TWHS Community Weighs In on Increased Student Section Attendance


Toby Hamel

The Thomas Worthington Student Section during the first home football game at TWHS vs. local rival, Kilbourne High School.

Lily McAlister and Emily Grove

This football season at TWHS has been eventful, not just with the Varsity team making playoffs, but the student section has had some drama of its own, which is expected after an increase in attendance and such an eventful season for the team. Students are there for the live experience. It’s more than just football; it can get pretty wild. This season there has been a lot of cheering and support for student-athletes, but there have also been fights, an incident with mace, and other questionable behavior in the stands, specifically the student section. Therefore, the administration made a decision to keep students out of the grass area next to the bleachers and assign more staff to games to supervise spaces to make up for the lack of outside support. However, the new restrictions come with lots of community feedback. There are many perspectives on this issue, from students who want to have fun, to administrators who are concerned for student safety.

“I don’t think any of the juniors, seniors, or even sophomores are going to go in the grass”, said senior and Cardinal Crazy, RJ Stoller. “It’s mostly middle schoolers.”

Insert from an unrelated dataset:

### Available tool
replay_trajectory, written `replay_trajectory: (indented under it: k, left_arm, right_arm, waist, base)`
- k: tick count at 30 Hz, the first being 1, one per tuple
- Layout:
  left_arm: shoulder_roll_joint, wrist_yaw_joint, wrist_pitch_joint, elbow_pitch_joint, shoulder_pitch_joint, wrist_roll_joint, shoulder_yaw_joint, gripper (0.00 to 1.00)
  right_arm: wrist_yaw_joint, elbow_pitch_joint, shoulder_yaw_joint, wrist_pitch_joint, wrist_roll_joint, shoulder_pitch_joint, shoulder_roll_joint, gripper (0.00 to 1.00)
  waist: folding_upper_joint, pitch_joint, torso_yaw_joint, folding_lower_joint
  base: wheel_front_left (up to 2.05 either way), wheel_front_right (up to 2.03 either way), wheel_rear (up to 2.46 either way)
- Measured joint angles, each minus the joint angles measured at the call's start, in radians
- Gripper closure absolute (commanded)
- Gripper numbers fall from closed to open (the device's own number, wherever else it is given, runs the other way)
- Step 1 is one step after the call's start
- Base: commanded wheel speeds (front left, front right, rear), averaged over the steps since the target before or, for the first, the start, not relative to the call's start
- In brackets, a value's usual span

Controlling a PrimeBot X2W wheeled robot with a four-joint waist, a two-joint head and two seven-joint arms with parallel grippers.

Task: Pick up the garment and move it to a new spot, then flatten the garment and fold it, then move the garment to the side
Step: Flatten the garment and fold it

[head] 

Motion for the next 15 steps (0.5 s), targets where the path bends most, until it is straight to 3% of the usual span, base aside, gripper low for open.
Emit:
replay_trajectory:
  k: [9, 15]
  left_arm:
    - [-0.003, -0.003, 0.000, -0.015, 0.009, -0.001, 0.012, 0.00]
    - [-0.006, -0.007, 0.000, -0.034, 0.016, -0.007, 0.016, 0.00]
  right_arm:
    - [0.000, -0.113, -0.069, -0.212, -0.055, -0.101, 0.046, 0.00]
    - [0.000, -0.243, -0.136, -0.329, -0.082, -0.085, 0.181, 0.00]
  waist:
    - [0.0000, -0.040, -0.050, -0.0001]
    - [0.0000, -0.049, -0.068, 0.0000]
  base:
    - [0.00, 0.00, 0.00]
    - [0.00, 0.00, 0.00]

Some say that middle schoolers should just not be allowed at the games at all, but Stoller thinks otherwise. “When I was in middle school I thought it was super fun to go, they should stay in their area though.”

Overall, these games and events are fun for the younger students and get them excited and engaged in the high school community. Maddie Miettinen, a student at Kilbourne Middle School, offered her perspective on security at the games.

“They have more security, if someone brings a bag, do a bag check”, said Miettinen. When asked about the new rule aimed at keeping students out of the grassy areas she felt that, “It really does nothing, absolutely nothing. I feel like it creates more work for the staff.”

Photographer and Freshman Class President, Toby Hamel, seems to have mixed emotions about these issues. His opinion is somewhat between Stoller’s and Miettinen’s.

“Well with Football games it’s like three times as many people as you’ll get at any other sporting event”, said Hamel.

The difference in the number of students at home games versus away games is huge. However, this makes sense considering the students that go to Thomas Worthington typically live nearer to the school than any of the competing schools, therefore it is easier to get a ride to home games than away games.

Another reason for the high attendance is that when there’s a stadium full of kids, it’s going to be more fun and interesting, but there is concern from students that the new regulations may make it less enjoyable to attend games. However, there is hope that both sides will be willing to collaborate in the future.

“If the administration wants to make it more entertaining, they should take suggestions from the students,” said Hamel.

Students want to participate in events that relate to our school and make choices for themselves. However, student feedback and opinions are not the only voices to be heard on the issue. TWHS Principal, Pete Scully, stated some very important facts.

“I think football returning to the open student section, and it being free for kids in grades 6-12 has resulted in probably our highest student attendance in years,” said Scully.

With a lot of students attending these games, almost any situation is possible. One particular issue around student safety Scully mentioned is the “Young Money” chant. “Young money” is a chant that occurs in the student section when the band plays a beat on the drums and the students put their arms around each other. The students then yell “young money,” and fall backward onto one another. Students love young money and think it’s so much fun, but the administration, on the other hand, is against it because it can be a safety issue. In the past, some students have sustained serious injuries from performing young money.

“I don’t like young money. I hate it. I hate it because every year we have some significant injury. But in terms of safety, you know I think our games are relatively safe, the issues typically arise in schools or at school events in areas that are very lightly supervised”, said Scully.

TWHS needs to be a great and safe place for everyone. Ideally, changes made this season will impact the remainder of the upcoming seasons.

“Kids are mostly excited to be there and having fun, but any time you add more people the likelihood of an issue goes up as well,” continued Scully. “We have to adjust our teacher coverage and our administrative coverage to hopefully clean up some of the things we have faced issues with.”